Nina: Let me help you not get stuck in this really crappy moment in your life. And that’s what the now what workshop is. And we just launched that. And it’s me on camera and some worksheets and some ideas and it’s, it’s really fun and it’s with it what’s kind of fun too. And you’ll like this. As a book editor, when I first Put my first book out. This is not the end. I went to a publisher who said you had to take. I had to take the curse words out because my. My publisher did had some other parameters and said you couldn’t curse. So I had one challenge myself to come up with ways to say the things I wanted to without cursing. But two, I have the old version.
Nina: So in the now what Workshop, I offer the unedited, unabridged, really crass version of it, which is kind of fun too, which someone suggested I do. That’s very. Yeah, it’s. It’s very. It’s very ridicul. But anyway, that’s, that’s what I’m excited about right now, is putting that out into the world in a meaningful way.
Stacy: That’s great. We will be sure to link to that in our show notes so that people can find that. Where. Where can people find you and learn more about you, Follow along in your work and all the things you’re putting out into the world?
Nina: I would love that. Yeah. Instagram’s the best place I. I put out daily motivation. I think motivation and inspiration. Kind of like a shower. You can’t just do it once. Like, we need to keep doing it. So on Instagram, on Nina Speaks. Nina S, P E A K S. It’s split up. There are other speakers named Nina, but it’s Nina Speaks. And you can follow me there on LinkedIn if your organization or your company needs someone, speak at a conference or do a workshop. I do really fun stuff around that and I’m really proud of that work.

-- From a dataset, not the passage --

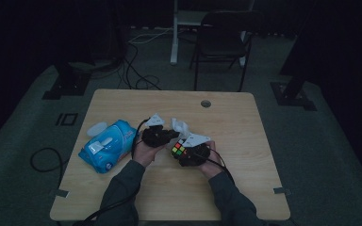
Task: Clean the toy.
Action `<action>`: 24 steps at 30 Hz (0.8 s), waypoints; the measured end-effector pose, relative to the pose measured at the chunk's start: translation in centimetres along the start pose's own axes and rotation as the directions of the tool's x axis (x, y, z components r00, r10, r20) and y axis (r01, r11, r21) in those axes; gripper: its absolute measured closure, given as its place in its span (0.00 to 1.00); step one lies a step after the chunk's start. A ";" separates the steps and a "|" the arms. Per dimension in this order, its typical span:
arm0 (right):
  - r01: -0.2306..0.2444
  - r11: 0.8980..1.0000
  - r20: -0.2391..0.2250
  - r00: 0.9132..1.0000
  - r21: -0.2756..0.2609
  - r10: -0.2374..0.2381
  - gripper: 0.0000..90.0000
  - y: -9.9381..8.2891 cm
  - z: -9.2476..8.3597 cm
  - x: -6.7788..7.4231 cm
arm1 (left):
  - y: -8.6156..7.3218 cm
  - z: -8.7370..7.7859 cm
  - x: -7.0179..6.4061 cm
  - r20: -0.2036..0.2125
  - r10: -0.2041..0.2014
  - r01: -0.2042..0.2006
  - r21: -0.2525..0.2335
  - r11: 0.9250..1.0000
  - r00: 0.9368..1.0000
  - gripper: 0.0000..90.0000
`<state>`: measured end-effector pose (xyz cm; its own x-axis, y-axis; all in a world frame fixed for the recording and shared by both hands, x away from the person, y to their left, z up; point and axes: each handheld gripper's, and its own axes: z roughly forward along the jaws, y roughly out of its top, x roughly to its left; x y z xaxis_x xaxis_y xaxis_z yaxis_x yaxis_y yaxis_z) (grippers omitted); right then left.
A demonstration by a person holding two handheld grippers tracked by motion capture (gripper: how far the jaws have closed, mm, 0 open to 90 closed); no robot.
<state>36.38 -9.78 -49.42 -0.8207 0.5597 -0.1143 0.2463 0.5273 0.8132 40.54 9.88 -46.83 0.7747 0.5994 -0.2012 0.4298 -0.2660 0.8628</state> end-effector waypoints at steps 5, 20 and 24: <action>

You can find me on LinkedIn. I just started doing some stuff on Tik Tok because again, I brought in this young person and I. I think I’m hilarious. I put some funny things out there.
Nina:I have yet to really lean into it, but we shall see where that goes. But yeah, and I’m on face. I’m. I’m all over social media, wherever you want to follow me, but Instagram is where I. Where I’m more focused right now.
Stacy: Well, we’ll. Again, we’ll be sure to link to all the things so people can find you. But wow, thank you for this conversation. I. Such insights that I’ve already taken away so much. I’m sure our listeners have as well. And I just really appreciate your time and energy today.
Nina: Stacy, it was a pleasure to meet you. Thank you for having me on and trusting me with your listeners and all the best to you and to everybody listening. It’s okay to not be okay. It’s just not okay to stay that way. And I wish you, Stacy and everybody all the best. Thanks for having me on.
Stacy: Such a pleasure. And thank you to you, our listener, for staying with us today, listening. And I hope that you maybe were reached in a way that you needed to be today or got something actionable that you can apply or maybe this is something you’ll share with a friend. Thank you as always to Rita Domingues for her production of this podcast. I know I say this every week, but I’m telling you would not be listening to this without her. She does everything to make all the things happen and I am so grateful. If you have 20, 30 seconds right now to rate and review this podcast, I would be really grateful. It makes a huge, huge difference in my ability to reach more listeners with the message of living a life that’s not just better, but beyond better.
Stacy: And I will be back with you before you know it.